De tentoonstelling is opgebouwd rondom het document, waarin Albert Geelvinck, als directeur van de Sociëteit van Suriname, notarieel de opdracht laat vastleggen om 500 zwarte slaven in Calabar aan te kopen en deze voor vaste prijzen in Suriname te verkopen. Het origineel, dat in het Stadsarchief berust, mochten wij voor de tentoonstelling in bruikleen ontvangen. Het vormt het middelpunt van de uitleg over hetgeen voor de toenmalige bewoners van de grachtengordel relateerde aan de slavernij. Het document uit 1692, dat de handtekening van Albert Geelvinck draagt, gaat volgende week weer terug naar het Stadsarchief. 

Tropische commodities

Wij hebben ons in de tentoonstelling beperkt tot de vier meest in het oog springende producten van slavernij: suiker, cacao, koffie en tabak. Zonder slavernij zou deze luxe handelswaar uit de tropen, die op de keper beschouwd geen van alle een levensvereiste vormen (in tegendeel), waarschijnlijk nooit zijn uitgegroeid tot de dagelijkse genotsmiddelen, die het in de westerse cultuur tot in de huidige tijd zijn. Dat is een schokkende constatering. Het tekent eveneens de gedeelde geschiedenis met bevolkingsgroepen wier Afrikaanse oorsprong direct op deze Surinaamse en Antilliaanse productieplantages is terug te voeren. Temeer, omdat de handel in deze koloniale producten een belangrijke bijdrage hebben geleverd aan de economische welvaart van Amsterdam en dat voor een deel in de huidige tijd nog steeds doen. Immers Amsterdam en de Zaanstreek is tot op de dag van vandaag wereldwijd de belangrijkste haven en verwerkingsindustie voor cacaobonen, een ‘global commodity’ waaraan nog steeds het odium van “onvrijwillige arbeid” kleeft.
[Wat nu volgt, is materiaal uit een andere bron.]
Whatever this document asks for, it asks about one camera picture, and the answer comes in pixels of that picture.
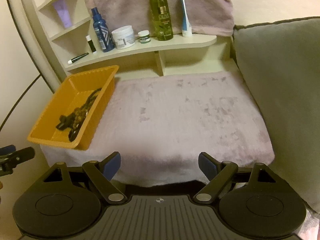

Het kopje koffie met suiker en een chocolaatje brengt onze relatie met slavernij opeens opvallend dichtbij.

Gevelstenen

Onze zoektocht naar gevelstenen in de grachtengordel, die aan de trans-atlantische slavernij en deze plantageproducten herinneren, bracht eveneens nieuw licht. In de afgelopen maanden zijn er steeds nieuwe ontdekkingen, vaak bij toeval, bij gekomen. Wellicht dat dit in de toekomst nog eens tot een publicatie leidt.

Blijvende herinnering

Eén en ander heeft ons doen besluiten om het slavernijverleden als een vast onderdeel in onze reguliere rondleiding op tenemen. Het vormt immers een onlosmakelijk onderdeel van de geschiedenis van het Geelvinck Hinlopen Huis. 

Laatste weekend

Als u echter het authentieke document, waarin Albert Geelvinck opdracht gaf tot de aan- en verkoop van 500 zwarte slaven bestemd voor Suriname, zelf in ogenschouw wilt nemen, dan moet u snel zijn. De tentoonstelling is nog tot maandag aanstaande te zien.